The right answer to “What will change *everything*?” is CALIFORNIA. The Californian dolar is coming:
http://www.msnbc.msn.com/id/28448852/
@odograph:
Ooh ooh ooh! Carbon tech will completely change everything! I don’t mean the usual 8 suspects everyone loves like:
1 – artificial volcanoes, currently the global favorite
2 – ghost ships firing seawater into the high atmosphere, close second
3 – iron-seeding the ocean, no one is sure what would happen, probably ineffective
4 – e-coli “oil 2.0,” raises questions of scale
5 – algae farming, again, scale question
6 – carbon sequestration, the environmentalist’s favorite but completely untested and massively expensive
7 – fungus diesel, more scale issues
8 – peridotite, the carbon absorbing rock – deep strip mining to save the environment! how ironic!
Nope – the one that will change the world – by providing nearly free electricity from mere seawater – that’s what we’ll do with all that arctic ice-melt – $0, 0 carbon! – is the amazing BlackLight. You heard it here first. . .if it’s, um, real. . .
What about the nuclear tests done in the atmosphere (by the french, I believe?). For a blast powerful enough to produce said EMP, wouldn’t the nuclear fallout be much more destructive? The radioactive particles would follow the air currents – and thus cause problems for everyone.
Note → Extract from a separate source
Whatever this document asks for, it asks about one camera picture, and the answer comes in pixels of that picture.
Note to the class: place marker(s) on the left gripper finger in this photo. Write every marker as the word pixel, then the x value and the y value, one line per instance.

I can’t help but remember some “documentary” that said something like this in relation to solar flares.
I worry about the end of silicon as much as I worry about the end of carbon life. I think the odds are real low
I too find Edge.org to be full of self-important blowhards. but if you are an academic working on problem A, and you think problem B is the really important problem that will change the world, why not immediately switch to researching B? As a society, we should welcome arrogant geniuses as preferable to mediocrities working on minimum-publishable-unit papers to get tenure. oth, Edge’s ‘Third Culture’ rhetoric about awkward scientific debates replacing the humanities is fully deserving of ridicule.
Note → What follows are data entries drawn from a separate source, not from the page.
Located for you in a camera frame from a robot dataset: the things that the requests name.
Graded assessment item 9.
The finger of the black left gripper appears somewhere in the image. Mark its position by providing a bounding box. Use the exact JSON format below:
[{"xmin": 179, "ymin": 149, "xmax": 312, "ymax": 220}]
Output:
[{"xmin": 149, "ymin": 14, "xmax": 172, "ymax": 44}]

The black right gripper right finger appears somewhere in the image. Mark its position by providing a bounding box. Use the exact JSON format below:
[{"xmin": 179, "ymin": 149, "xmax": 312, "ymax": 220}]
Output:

If you consider how much shielding is already around, while an emp would do some damage, the idea it will knock out everything is fiction.
I think the big change that should be of interest to the libertarians who hang out here, is to do with labour. We know that an aging population will lead to an increased dependency ratio but we are not acknowldeging that as robots become more sophisticated there will be able-bodied and willing people who will be able to do nothing economically useful that robots couldn’t do better and cheaper. As time goes by, this number will increase and our economic system (whether in the US or Europe) has no way to deal with this. There is no realistic mechanism to transfer wealth from the declining numbers of productive people to the increasing numbers of people who are much less economically productive – especially in the US. Something has to give.
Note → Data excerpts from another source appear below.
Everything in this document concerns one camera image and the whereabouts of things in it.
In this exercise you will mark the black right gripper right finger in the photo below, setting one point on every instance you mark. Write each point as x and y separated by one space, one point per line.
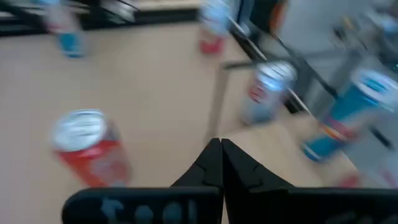
280 205

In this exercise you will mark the wooden shelf with black frame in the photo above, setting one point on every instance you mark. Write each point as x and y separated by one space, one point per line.
273 146

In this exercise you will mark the orange Fanta can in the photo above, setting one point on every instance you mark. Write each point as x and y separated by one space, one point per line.
93 161

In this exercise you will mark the black aluminium table frame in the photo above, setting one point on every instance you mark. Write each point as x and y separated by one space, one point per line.
164 17

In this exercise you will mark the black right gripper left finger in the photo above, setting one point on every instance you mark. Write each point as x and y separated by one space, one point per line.
174 205

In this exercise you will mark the silver Diet Coke can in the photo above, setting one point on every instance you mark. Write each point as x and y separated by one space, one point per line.
264 93

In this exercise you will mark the blue silver Red Bull can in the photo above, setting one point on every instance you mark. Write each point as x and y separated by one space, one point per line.
70 43
345 115
Fortunately, I have a possible solution so you can now relax.
EMP from LEO detonation is less likely than an asteroid strike in the next century. Only a handful of countries can do it, and none has any reason destroy its own technology just to destroy someone else’s (MAD applies here, too).
As for extremely unlikely events, they occur at essentially random frequencies. No sense in predicting the unpredictable, or as Niels Bohr said: “prediction is difficult, especially about the future”.
>Alternatively, is it at all feasible to mandate military-style hardening for critical infrastructure and machinery?
No. Unless you can think of some way to make everyone pay 100-1000x as much for the same electronics. While TEMPEST shielding is aimed at a different threat, it does give an idea of the cost differential.
One doesn’t need nukes to create EMP or HERF weapons. It is my understanding that a number of gangs in UK (in the late 80s) were using military surplus radar sets to knock banks offline and hold them to ransom by disabling their financial centers. These things would fit inside one of the ubiquitous white vans.